_ACTIVITY_: Only an exact repetition of the entries counts as an answer.

_SUPPLIED RECORDS_:
# # # # #

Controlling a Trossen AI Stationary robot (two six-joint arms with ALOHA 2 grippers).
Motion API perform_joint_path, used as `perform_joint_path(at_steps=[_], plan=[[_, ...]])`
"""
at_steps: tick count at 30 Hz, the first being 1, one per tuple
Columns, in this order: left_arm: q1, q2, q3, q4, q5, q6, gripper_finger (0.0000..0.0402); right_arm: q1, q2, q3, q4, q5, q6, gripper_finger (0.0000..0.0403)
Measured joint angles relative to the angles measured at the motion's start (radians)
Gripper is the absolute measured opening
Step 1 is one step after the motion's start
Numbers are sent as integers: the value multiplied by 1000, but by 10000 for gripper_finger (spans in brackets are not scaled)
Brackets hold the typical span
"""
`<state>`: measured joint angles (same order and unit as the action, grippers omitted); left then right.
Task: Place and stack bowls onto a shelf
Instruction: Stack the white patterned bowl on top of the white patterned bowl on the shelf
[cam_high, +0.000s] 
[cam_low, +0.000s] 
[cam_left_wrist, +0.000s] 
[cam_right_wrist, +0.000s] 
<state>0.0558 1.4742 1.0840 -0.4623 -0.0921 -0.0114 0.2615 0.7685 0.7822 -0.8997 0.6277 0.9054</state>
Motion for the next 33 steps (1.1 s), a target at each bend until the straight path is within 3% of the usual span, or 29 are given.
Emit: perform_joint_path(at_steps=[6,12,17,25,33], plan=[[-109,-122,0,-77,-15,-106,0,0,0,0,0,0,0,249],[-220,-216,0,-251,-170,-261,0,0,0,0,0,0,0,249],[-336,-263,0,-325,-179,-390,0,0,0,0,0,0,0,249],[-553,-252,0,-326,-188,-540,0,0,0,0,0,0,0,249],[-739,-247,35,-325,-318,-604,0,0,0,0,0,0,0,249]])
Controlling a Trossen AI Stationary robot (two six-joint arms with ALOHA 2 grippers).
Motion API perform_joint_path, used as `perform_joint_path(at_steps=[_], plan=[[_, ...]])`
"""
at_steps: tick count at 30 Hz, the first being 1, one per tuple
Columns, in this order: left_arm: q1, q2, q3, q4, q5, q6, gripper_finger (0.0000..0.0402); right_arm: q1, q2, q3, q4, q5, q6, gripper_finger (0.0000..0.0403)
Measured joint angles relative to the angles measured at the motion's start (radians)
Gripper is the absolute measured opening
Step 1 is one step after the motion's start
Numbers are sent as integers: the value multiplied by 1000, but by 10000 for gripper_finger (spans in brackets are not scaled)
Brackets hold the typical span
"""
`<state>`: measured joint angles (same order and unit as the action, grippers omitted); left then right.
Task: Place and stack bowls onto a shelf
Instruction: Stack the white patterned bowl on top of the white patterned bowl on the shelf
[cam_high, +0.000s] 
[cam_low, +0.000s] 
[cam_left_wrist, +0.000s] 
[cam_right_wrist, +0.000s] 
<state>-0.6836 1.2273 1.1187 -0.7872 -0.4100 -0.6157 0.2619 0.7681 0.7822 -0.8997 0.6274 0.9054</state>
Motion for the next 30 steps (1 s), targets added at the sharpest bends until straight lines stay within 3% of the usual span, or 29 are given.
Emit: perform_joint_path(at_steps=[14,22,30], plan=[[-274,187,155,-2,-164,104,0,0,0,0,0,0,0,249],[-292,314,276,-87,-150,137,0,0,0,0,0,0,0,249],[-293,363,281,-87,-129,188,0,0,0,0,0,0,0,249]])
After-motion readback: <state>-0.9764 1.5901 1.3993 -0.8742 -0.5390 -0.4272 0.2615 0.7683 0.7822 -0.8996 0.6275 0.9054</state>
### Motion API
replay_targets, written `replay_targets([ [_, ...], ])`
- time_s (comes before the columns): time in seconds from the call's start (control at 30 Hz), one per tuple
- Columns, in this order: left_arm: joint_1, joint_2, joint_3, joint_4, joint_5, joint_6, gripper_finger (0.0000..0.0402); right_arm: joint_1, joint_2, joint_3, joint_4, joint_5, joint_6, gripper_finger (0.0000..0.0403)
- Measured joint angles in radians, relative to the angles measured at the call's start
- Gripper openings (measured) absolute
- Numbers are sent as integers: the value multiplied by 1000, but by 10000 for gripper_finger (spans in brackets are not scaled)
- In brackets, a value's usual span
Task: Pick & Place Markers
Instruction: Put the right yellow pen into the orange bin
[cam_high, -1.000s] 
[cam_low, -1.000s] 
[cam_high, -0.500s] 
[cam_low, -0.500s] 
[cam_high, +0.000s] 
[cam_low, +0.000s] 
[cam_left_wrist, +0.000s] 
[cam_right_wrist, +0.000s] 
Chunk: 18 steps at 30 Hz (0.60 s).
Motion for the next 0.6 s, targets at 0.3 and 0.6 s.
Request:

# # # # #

_EXERCISE OUTPUT_:
Controlling a Trossen AI Stationary robot (two six-joint arms with ALOHA 2 grippers).
Motion API perform_joint_path, used as `perform_joint_path(at_steps=[_], plan=[[_, ...]])`
"""
at_steps: tick count at 30 Hz, the first being 1, one per tuple
Columns, in this order: left_arm: q1, q2, q3, q4, q5, q6, gripper_finger (0.0000..0.0402); right_arm: q1, q2, q3, q4, q5, q6, gripper_finger (0.0000..0.0403)
Measured joint angles relative to the angles measured at the motion's start (radians)
Gripper is the absolute measured opening
Step 1 is one step after the motion's start
Numbers are sent as integers: the value multiplied by 1000, but by 10000 for gripper_finger (spans in brackets are not scaled)
Brackets hold the typical span
"""
`<state>`: measured joint angles (same order and unit as the action, grippers omitted); left then right.
Task: Place and stack bowls onto a shelf
Instruction: Stack the white patterned bowl on top of the white patterned bowl on the shelf
[cam_high, +0.000s] 
[cam_low, +0.000s] 
[cam_left_wrist, +0.000s] 
[cam_right_wrist, +0.000s] 
<state>0.0558 1.4742 1.0840 -0.4623 -0.0921 -0.0114 0.2615 0.7685 0.7822 -0.8997 0.6277 0.9054</state>
Motion for the next 33 steps (1.1 s), a target at each bend until the straight path is within 3% of the usual span, or 29 are given.
Emit: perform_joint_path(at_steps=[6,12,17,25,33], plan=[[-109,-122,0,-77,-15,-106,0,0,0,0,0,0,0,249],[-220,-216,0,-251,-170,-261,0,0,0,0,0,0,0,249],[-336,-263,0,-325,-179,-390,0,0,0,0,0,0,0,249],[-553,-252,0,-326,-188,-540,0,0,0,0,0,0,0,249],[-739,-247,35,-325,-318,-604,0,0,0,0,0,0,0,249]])
Controlling a Trossen AI Stationary robot (two six-joint arms with ALOHA 2 grippers).
Motion API perform_joint_path, used as `perform_joint_path(at_steps=[_], plan=[[_, ...]])`
"""
at_steps: tick count at 30 Hz, the first being 1, one per tuple
Columns, in this order: left_arm: q1, q2, q3, q4, q5, q6, gripper_finger (0.0000..0.0402); right_arm: q1, q2, q3, q4, q5, q6, gripper_finger (0.0000..0.0403)
Measured joint angles relative to the angles measured at the motion's start (radians)
Gripper is the absolute measured opening
Step 1 is one step after the motion's start
Numbers are sent as integers: the value multiplied by 1000, but by 10000 for gripper_finger (spans in brackets are not scaled)
Brackets hold the typical span
"""
`<state>`: measured joint angles (same order and unit as the action, grippers omitted); left then right.
Task: Place and stack bowls onto a shelf
Instruction: Stack the white patterned bowl on top of the white patterned bowl on the shelf
[cam_high, +0.000s] 
[cam_low, +0.000s] 
[cam_left_wrist, +0.000s] 
[cam_right_wrist, +0.000s] 
<state>-0.6836 1.2273 1.1187 -0.7872 -0.4100 -0.6157 0.2619 0.7681 0.7822 -0.8997 0.6274 0.9054</state>
Motion for the next 30 steps (1 s), targets added at the sharpest bends until straight lines stay within 3% of the usual span, or 29 are given.
Emit: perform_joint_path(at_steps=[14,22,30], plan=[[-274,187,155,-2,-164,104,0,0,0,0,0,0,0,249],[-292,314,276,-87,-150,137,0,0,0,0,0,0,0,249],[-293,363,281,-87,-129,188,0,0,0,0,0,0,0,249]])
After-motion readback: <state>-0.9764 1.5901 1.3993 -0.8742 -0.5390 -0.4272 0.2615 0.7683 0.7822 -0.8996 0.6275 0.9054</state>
### Motion API
replay_targets, written `replay_targets([ [_, ...], ])`
- time_s (comes before the columns): time in seconds from the call's start (control at 30 Hz), one per tuple
- Columns, in this order: left_arm: joint_1, joint_2, joint_3, joint_4, joint_5, joint_6, gripper_finger (0.0000..0.0402); right_arm: joint_1, joint_2, joint_3, joint_4, joint_5, joint_6, gripper_finger (0.0000..0.0403)
- Measured joint angles in radians, relative to the angles measured at the call's start
- Gripper openings (measured) absolute
- Numbers are sent as integers: the value multiplied by 1000, but by 10000 for gripper_finger (spans in brackets are not scaled)
- In brackets, a value's usual span
Task: Pick & Place Markers
Instruction: Put the right yellow pen into the orange bin
[cam_high, -1.000s] 
[cam_low, -1.000s] 
[cam_high, -0.500s] 
[cam_low, -0.500s] 
[cam_high, +0.000s] 
[cam_low, +0.000s] 
[cam_left_wrist, +0.000s] 
[cam_right_wrist, +0.000s] 
Chunk: 18 steps at 30 Hz (0.60 s).
Motion for the next 0.6 s, targets at 0.3 and 0.6 s.
Request:

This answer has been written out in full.